▸ Activity: Give again, exactly and only, the lines running from the one with "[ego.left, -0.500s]" to the end of the material below; leave out pictures.
[[ Data block open ]]
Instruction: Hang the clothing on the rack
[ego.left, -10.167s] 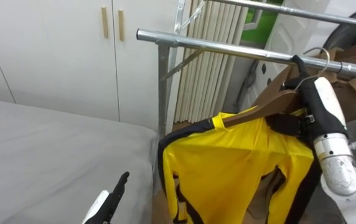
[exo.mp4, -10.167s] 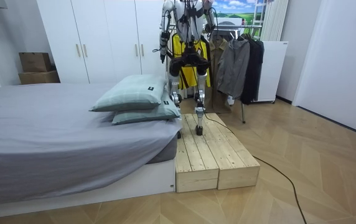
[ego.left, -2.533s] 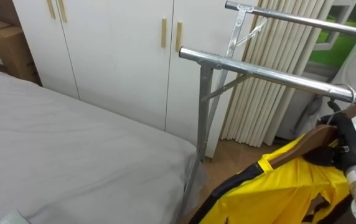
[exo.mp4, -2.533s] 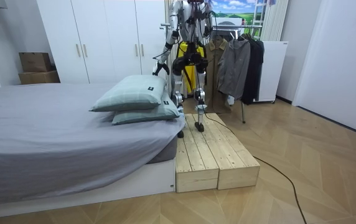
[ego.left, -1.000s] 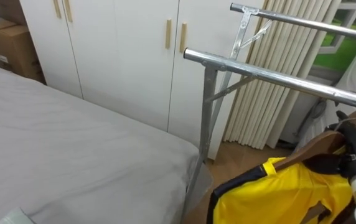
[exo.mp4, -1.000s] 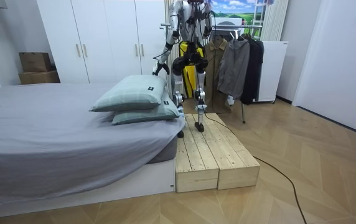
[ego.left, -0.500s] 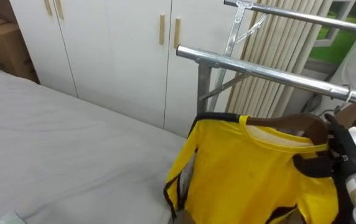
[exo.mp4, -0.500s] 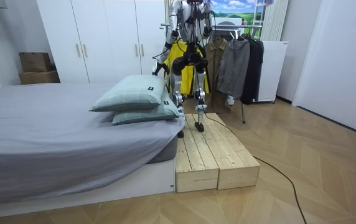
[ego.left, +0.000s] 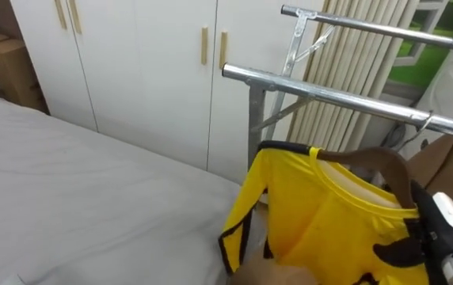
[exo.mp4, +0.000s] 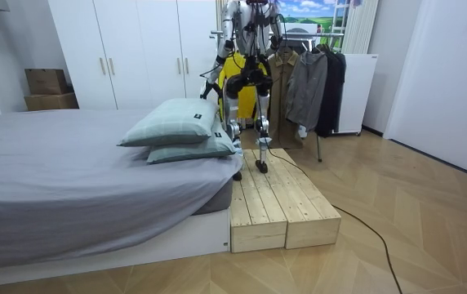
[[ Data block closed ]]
▸ Written response:
[ego.left, -0.500s] 
[exo.mp4, -0.500s] 
[ego.left, +0.000s] 
[exo.mp4, +0.000s] 

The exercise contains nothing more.